**Directions for this task**
Lines in the listing below containing the string "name" are to be identified and copied.

++++ Dataset excerpts

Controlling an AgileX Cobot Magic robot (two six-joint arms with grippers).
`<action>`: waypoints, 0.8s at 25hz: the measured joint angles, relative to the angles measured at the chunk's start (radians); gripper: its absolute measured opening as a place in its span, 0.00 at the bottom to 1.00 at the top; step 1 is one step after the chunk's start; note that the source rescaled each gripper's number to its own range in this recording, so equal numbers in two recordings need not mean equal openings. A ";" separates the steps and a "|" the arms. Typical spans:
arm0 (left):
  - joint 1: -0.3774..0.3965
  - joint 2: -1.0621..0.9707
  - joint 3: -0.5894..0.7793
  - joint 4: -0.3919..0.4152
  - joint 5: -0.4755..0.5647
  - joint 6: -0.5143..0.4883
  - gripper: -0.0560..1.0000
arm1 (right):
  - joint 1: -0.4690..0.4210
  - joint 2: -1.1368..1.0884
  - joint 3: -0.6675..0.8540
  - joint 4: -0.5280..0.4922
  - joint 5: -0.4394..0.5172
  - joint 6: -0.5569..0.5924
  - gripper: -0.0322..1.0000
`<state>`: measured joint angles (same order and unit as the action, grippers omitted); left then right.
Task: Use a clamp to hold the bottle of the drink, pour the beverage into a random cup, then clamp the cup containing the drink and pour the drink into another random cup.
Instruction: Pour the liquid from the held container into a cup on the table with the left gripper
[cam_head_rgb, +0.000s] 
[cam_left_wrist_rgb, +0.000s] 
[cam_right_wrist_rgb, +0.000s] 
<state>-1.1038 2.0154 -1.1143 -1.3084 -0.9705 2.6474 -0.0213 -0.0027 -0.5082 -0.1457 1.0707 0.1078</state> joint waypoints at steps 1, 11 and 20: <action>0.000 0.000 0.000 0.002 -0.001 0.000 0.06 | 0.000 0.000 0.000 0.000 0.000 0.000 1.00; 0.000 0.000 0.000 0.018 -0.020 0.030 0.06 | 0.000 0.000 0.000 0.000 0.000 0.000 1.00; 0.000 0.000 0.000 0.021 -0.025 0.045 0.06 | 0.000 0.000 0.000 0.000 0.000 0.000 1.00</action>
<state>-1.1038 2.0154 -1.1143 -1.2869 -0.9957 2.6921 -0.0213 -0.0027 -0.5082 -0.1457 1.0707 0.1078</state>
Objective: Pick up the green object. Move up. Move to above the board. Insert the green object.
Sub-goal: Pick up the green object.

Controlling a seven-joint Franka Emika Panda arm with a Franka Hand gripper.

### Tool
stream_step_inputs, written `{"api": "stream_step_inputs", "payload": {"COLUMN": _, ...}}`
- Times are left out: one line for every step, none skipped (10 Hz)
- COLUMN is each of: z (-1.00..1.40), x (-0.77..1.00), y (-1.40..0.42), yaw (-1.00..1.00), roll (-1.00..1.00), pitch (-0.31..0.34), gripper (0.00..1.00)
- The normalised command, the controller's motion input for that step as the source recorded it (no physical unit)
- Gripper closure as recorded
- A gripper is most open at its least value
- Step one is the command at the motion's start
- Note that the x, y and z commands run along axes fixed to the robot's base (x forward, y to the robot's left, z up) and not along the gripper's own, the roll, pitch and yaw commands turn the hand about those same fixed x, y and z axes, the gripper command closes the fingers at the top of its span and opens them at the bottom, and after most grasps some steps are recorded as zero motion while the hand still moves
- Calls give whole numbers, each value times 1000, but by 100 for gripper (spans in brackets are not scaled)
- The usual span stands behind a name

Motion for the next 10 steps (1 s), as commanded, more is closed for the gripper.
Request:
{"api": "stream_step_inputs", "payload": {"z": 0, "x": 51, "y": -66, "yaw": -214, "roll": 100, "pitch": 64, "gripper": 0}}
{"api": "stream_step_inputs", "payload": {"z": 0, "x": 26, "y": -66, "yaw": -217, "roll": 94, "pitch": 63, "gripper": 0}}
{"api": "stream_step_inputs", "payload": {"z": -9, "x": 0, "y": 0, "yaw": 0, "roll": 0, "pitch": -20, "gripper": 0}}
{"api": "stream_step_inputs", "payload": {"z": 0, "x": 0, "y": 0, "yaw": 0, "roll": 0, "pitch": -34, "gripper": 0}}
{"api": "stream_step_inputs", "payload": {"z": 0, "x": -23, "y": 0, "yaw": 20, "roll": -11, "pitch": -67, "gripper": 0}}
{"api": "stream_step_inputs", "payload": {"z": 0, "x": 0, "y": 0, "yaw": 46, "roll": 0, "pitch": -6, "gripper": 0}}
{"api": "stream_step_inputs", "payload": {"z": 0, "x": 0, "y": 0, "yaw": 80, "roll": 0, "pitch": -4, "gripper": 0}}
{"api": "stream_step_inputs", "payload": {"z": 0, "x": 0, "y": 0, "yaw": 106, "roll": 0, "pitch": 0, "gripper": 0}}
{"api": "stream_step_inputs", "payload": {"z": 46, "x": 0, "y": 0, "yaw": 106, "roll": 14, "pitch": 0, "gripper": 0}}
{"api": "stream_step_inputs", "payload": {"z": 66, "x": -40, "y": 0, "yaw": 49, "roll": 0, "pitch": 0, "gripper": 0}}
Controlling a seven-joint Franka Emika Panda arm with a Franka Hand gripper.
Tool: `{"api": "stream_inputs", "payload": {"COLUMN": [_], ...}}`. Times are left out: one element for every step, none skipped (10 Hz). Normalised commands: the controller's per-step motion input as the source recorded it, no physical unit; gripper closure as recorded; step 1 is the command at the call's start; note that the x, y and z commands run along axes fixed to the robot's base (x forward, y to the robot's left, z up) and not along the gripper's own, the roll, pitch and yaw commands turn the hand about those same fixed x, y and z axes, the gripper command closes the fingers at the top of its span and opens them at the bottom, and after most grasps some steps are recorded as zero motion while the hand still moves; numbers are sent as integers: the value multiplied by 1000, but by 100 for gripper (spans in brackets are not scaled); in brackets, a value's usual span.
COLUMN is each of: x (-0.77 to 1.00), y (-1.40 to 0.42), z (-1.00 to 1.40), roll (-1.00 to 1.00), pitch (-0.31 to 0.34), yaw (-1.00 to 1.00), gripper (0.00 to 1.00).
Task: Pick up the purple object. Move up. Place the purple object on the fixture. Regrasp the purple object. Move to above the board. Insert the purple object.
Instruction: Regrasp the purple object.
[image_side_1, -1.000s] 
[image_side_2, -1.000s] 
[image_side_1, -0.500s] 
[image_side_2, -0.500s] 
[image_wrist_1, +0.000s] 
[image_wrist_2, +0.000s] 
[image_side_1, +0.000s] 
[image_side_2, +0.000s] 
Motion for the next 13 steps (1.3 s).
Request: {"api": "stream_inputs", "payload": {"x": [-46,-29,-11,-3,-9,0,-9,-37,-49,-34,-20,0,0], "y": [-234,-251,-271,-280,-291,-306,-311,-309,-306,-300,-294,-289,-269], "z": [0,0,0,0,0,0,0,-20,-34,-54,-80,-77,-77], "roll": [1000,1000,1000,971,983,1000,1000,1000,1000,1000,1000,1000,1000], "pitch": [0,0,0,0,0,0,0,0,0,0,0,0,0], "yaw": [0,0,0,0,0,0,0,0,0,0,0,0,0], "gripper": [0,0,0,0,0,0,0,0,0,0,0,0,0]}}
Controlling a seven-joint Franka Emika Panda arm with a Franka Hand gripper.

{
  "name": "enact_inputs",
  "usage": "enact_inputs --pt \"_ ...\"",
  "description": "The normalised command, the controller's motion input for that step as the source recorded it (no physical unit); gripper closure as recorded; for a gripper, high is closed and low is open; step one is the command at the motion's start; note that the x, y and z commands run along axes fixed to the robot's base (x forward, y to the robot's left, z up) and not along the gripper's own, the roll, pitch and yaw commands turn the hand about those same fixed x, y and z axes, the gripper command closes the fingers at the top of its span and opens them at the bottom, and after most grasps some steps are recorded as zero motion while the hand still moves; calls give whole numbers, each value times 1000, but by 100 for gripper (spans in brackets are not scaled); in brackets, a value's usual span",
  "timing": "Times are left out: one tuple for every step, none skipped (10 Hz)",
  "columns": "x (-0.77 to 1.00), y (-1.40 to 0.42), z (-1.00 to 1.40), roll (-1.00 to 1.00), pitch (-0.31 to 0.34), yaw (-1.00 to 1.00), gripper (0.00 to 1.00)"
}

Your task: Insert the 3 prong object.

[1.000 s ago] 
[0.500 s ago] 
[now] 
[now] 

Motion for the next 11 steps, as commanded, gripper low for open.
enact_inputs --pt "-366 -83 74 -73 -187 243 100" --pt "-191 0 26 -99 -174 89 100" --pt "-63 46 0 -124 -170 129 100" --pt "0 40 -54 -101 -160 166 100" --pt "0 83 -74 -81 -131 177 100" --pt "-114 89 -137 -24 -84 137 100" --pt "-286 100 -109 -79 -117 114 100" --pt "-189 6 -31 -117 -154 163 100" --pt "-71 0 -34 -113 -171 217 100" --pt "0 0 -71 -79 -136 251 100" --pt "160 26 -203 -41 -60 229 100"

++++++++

**Solution to this task**
- The usual span stands behind a name
  "name": "enact_inputs",

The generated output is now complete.